> [What you need to do] All of the data should be repeated exactly; pictures are not part of the copy.

> [Raw data]
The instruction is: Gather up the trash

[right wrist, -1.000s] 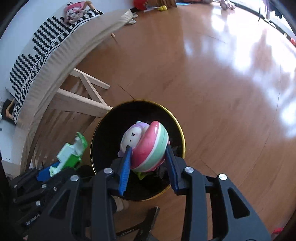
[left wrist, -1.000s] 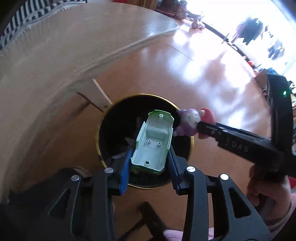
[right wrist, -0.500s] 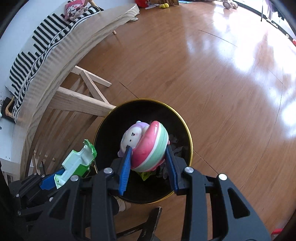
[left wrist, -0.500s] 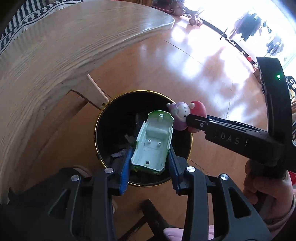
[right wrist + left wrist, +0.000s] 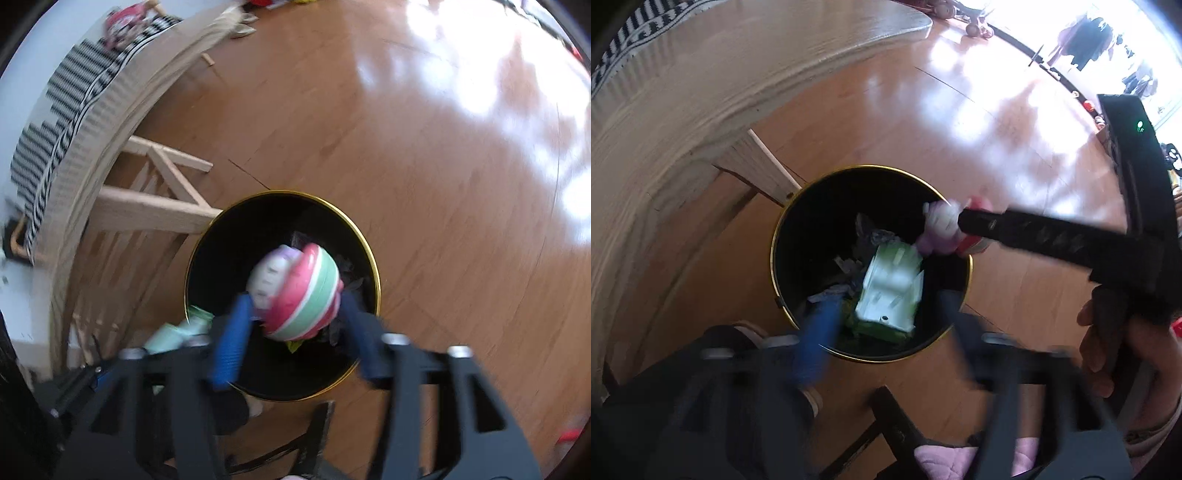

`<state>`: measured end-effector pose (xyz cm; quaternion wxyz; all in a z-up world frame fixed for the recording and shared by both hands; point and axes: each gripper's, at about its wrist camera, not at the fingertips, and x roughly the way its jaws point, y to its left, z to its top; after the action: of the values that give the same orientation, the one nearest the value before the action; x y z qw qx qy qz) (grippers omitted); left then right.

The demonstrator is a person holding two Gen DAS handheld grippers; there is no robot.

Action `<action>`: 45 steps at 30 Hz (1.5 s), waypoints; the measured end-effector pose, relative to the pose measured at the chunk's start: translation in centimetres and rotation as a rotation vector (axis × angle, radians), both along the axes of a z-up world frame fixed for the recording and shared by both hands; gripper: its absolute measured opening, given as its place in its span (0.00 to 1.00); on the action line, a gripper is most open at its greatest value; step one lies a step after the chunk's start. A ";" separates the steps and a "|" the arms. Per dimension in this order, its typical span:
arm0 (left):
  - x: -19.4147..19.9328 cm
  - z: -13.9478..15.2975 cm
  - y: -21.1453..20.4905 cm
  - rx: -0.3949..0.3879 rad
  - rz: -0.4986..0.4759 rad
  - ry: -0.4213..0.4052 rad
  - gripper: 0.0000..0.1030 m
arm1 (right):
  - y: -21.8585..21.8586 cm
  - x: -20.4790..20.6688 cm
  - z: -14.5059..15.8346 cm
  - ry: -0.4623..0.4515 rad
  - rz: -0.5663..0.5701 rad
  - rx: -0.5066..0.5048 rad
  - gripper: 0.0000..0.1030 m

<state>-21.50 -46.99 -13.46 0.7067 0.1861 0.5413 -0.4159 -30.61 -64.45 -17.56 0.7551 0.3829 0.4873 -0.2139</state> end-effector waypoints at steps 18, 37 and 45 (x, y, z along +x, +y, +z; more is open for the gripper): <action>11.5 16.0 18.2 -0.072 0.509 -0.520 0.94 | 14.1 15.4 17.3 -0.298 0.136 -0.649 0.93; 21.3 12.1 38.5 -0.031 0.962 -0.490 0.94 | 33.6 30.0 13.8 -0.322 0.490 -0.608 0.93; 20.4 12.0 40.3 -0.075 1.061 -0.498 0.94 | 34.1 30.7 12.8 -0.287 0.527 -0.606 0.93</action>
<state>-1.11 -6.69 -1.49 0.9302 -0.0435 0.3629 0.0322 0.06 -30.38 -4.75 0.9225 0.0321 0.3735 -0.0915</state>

> [Task answer]
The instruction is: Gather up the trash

[right wrist, -1.000s] 
[left wrist, -1.000s] 
[right wrist, -0.500s] 
[left wrist, -0.500s] 
[right wrist + left wrist, +0.000s] 

`<state>`: measured end-effector pose (xyz cm; quaternion wxyz; all in a z-up world frame fixed for the recording and shared by both hands; point and axes: each gripper's, at about its wrist camera, not at the fingertips, and x roughly the way its jaws point, y to its left, z to its top; after the action: of the values that give the same orientation, the one nearest the value before the action; x y z qw qx qy qz) (grippers omitted); left then right.

The demonstrator is a person holding two Gen DAS handheld grippers; there is no robot.

Action `<action>`: 45 steps at 30 Hz (1.5 s), waypoints; the measured end-effector pose, relative to the pose measured at the chunk's start: translation in centimetres and rotation as a rotation vector (axis × angle, radians), both along the axes of a z-up world frame fixed for the recording and shared by both hands; gripper: its absolute measured opening, given as its place in its span (0.00 to 1.00); on the action line, a gripper is most open at its greatest value; step one lies a step after the chunk's start. A ";" separates the steps and a "|" the arms. Per dimension in this order, its typical span:
arm0 (left):
  - x: -19.4147..19.9328 cm
  - z: -13.9478..15.2975 cm
  - y: -21.1453..20.4905 cm
  - rx: -0.3949..0.3879 rad
  - rz: -0.4986..0.4759 rad
  - ry: -0.4213..0.4052 rad
  - gripper: 0.0000..0.1030 m
arm1 (right):
  - y: -21.8585..21.8586 cm
  - x: -20.4790..20.6688 cm
  - z: -14.5059..15.8346 cm
  - ry: -0.4623..0.4515 rad
  - rz: -0.5663..0.5701 rad
  - rx: -0.5066..0.5048 rad
  - gripper: 0.0000..0.1030 m

<state>-21.50 -46.99 -13.46 0.7067 0.1861 0.5413 -0.4159 -30.61 -64.45 -17.56 0.7551 0.3829 0.4873 -0.2139</state> end-effector waypoints at steps 18, 37 and 45 (x, y, z along +x, +y, +z; more is open for the gripper): <action>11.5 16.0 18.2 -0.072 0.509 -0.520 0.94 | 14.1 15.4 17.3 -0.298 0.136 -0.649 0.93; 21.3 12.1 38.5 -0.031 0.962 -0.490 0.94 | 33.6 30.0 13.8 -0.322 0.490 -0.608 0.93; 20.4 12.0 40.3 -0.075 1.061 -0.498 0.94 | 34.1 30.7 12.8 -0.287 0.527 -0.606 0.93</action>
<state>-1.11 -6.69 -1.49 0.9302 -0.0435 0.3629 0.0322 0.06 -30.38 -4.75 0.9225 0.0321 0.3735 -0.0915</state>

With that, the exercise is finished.